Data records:
§

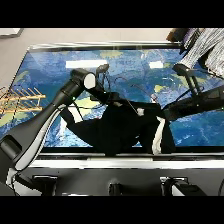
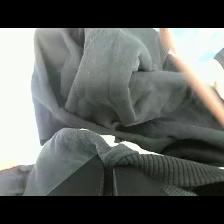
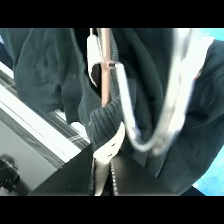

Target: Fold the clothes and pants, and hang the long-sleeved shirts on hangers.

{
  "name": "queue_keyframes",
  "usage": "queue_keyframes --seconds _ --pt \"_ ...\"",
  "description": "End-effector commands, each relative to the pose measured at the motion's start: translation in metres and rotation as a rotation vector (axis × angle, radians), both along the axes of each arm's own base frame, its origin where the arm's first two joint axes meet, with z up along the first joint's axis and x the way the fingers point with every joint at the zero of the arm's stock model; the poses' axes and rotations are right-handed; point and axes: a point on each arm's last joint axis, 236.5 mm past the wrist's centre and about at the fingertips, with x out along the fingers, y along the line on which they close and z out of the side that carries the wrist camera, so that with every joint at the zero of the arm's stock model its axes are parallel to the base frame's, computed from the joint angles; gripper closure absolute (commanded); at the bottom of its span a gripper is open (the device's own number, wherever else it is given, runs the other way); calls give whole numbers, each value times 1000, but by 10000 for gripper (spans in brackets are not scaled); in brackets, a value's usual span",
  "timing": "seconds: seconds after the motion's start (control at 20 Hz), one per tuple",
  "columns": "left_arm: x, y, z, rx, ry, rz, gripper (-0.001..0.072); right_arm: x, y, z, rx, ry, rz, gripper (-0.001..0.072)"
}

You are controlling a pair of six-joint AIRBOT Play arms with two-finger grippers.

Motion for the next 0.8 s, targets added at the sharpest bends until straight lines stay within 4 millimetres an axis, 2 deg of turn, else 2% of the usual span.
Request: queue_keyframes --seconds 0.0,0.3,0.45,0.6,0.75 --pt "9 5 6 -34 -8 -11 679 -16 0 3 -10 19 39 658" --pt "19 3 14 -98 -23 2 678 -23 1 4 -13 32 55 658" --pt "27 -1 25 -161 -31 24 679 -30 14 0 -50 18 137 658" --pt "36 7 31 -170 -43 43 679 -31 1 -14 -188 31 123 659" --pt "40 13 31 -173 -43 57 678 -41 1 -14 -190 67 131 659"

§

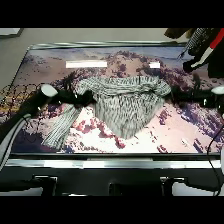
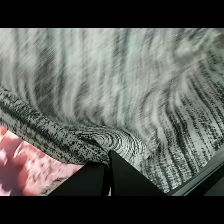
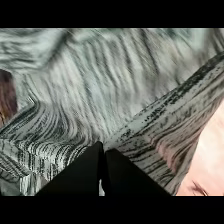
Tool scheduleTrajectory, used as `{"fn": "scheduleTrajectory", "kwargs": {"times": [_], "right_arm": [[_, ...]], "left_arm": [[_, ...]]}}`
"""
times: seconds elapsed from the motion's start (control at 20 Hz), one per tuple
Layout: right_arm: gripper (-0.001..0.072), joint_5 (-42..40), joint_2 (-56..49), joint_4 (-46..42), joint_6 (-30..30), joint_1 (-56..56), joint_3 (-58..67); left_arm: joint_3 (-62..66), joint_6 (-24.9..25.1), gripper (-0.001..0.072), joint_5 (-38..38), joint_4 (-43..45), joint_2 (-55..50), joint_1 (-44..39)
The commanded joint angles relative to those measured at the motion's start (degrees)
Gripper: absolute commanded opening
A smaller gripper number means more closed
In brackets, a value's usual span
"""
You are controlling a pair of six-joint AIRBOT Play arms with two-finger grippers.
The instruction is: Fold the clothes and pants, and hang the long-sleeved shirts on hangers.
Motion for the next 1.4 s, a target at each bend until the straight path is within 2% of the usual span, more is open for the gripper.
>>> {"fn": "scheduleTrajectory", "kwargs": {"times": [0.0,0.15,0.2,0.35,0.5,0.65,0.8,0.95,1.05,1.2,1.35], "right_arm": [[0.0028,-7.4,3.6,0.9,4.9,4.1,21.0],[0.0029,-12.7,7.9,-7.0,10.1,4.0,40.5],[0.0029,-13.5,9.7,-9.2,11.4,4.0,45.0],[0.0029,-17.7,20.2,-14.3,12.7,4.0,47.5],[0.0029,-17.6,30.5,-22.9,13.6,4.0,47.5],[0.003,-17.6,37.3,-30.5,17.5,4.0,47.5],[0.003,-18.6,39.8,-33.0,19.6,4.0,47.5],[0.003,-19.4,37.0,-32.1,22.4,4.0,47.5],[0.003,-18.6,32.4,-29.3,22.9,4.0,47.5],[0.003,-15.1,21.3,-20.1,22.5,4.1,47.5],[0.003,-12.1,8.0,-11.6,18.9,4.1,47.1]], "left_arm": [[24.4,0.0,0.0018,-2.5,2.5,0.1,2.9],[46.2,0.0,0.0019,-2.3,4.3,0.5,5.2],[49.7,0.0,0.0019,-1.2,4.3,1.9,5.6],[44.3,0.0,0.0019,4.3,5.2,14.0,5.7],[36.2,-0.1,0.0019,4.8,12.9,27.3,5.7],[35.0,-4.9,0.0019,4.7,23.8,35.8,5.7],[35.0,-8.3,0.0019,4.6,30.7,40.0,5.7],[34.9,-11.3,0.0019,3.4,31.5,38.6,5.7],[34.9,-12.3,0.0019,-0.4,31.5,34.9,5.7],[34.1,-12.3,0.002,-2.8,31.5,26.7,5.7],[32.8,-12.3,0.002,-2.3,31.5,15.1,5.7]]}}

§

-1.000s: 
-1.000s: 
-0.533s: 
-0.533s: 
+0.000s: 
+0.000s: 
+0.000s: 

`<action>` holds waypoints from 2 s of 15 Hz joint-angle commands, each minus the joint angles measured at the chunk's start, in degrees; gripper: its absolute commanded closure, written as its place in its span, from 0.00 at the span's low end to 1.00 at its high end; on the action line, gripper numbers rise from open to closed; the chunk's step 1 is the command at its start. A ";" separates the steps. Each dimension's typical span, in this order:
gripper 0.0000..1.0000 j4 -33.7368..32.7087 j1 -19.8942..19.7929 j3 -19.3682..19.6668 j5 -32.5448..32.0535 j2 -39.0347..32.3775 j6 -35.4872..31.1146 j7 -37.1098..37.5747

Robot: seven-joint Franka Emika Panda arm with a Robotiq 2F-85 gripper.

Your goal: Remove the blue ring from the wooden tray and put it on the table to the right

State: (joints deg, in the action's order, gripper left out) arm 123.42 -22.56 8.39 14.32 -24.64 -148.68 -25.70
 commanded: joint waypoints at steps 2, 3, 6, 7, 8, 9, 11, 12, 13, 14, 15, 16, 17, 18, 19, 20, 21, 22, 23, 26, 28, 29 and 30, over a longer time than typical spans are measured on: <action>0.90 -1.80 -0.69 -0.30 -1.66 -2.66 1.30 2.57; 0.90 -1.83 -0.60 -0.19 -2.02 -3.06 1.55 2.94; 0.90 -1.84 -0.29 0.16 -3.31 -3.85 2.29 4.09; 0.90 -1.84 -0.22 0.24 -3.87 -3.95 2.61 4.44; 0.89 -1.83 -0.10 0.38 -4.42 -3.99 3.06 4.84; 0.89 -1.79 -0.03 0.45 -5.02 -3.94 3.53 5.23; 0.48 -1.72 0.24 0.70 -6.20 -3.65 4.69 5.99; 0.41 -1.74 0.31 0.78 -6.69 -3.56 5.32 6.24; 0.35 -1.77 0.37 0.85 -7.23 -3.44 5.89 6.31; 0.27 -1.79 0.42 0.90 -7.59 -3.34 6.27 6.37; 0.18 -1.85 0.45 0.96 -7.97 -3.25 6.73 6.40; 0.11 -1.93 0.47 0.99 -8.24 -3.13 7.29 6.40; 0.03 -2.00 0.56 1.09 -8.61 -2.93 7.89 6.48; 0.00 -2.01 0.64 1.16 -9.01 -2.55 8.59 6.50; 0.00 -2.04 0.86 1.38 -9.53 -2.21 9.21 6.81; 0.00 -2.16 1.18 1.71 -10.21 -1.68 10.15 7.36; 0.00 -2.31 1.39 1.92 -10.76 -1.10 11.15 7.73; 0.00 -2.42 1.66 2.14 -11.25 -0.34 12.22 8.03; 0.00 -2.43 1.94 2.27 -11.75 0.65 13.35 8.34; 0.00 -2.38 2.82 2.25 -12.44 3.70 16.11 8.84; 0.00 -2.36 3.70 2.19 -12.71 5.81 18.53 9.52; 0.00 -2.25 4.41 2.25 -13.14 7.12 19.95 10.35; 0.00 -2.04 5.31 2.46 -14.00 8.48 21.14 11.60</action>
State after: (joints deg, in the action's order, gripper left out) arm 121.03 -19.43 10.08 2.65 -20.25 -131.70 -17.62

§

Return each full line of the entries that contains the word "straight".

Motion for the next 0.8 s, targets added at the sharpest bends until straight lines stay within 4 millimetres an axis, 2 deg of turn, else 2% of the usual span.
Motion for the next 1.4 s, a target at each bend until the straight path is within 2% of the usual span, more is open for the gripper.

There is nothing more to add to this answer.